Word for word, set down the listing that appears after this line.

SOURCE MATERIAL below:

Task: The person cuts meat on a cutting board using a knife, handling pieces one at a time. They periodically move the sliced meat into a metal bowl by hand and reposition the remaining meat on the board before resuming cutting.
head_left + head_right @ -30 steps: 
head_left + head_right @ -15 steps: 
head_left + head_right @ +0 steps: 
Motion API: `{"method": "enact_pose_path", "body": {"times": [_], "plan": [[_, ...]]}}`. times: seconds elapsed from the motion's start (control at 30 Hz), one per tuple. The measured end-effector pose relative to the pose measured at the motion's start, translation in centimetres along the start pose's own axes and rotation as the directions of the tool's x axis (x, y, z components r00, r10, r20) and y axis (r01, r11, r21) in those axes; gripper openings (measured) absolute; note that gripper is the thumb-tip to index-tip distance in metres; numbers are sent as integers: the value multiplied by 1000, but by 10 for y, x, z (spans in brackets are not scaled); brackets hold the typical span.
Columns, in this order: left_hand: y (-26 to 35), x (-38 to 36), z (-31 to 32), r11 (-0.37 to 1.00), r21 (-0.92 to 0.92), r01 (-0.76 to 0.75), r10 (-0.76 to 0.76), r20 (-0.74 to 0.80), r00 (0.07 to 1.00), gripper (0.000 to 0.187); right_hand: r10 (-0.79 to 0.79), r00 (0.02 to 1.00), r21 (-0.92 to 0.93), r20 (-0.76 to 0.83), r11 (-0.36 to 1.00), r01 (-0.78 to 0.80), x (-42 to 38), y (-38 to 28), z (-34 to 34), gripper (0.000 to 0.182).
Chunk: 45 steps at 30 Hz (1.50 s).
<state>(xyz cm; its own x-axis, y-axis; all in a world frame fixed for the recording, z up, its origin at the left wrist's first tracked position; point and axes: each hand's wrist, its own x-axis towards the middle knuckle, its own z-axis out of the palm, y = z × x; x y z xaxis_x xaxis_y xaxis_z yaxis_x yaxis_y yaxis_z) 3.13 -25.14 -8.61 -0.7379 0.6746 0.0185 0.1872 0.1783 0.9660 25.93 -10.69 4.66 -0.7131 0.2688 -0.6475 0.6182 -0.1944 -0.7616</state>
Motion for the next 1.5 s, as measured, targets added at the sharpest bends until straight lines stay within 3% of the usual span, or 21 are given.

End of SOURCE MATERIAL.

TASK SOLUTION:
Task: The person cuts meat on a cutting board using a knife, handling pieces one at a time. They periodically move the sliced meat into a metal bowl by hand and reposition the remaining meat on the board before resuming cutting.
head_left + head_right @ -30 steps: 
head_left + head_right @ -15 steps: 
head_left + head_right @ +0 steps: 
Motion API: `{"method": "enact_pose_path", "body": {"times": [_], "plan": [[_, ...]]}}`. times: seconds elapsed from the motion's start (control at 30 Hz), one per tuple. The measured end-effector pose relative to the pose measured at the motion's start, translation in centimetres along the start pose's own axes and rotation as the directions of the tool's x axis (x, y, z components r00, r10, r20) and y axis (r01, r11, r21) in those axes; gripper openings (measured) absolute; note that gripper is the thumb-tip to index-tip distance in metres; numbers are sent as integers: the value multiplied by 1000, but by 10 for y, x, z (spans in brackets are not scaled); brackets hold the typical span.
Columns, in this order: left_hand: y (-26 to 35), x (-38 to 36), z (-31 to 32), r11 (-0.37 to 1.00), r21 (-0.92 to 0.92), r01 (-0.76 to 0.75), r10 (-0.76 to 0.76), r20 (-0.74 to 0.80), r00 (0.07 to 1.00), gripper (0.000 to 0.187); right_hand: r10 (-0.79 to 0.79), r00 (0.02 to 1.00), r21 (-0.92 to 0.93), r20 (-0.76 to 0.83), r11 (-0.36 to 1.00), r01 (-0.78 to 0.80), x (-42 to 38), y (-38 to 28), z (-34 to 34), gripper (0.000 to 0.182).
Chunk: 45 steps at 30 Hz (1.50 s).
<state>(xyz cm; its own x-axis, y-axis; all in a world frame fixed for the recording, z up, its origin at the left wrist's first tracked position; point and axes: each hand's wrist, its own x-axis towards the middle knuckle, its own z-axis out of the palm, y = z × x; x y z xaxis_x xaxis_y xaxis_z yaxis_x yaxis_y yaxis_z) 3.13 -25.14 -8.61 -0.7379 0.6746 0.0185 0.1872 0.1783 0.9660 25.93 -10.69 4.66 -0.7131 0.2688 -0.6475 0.6182 -0.1944 -0.7616</state>
Motion for the next 1.5 s, as measured, targets added at the sharpest bends until straight lines stay within 3% of the usual span, or 21 are given.

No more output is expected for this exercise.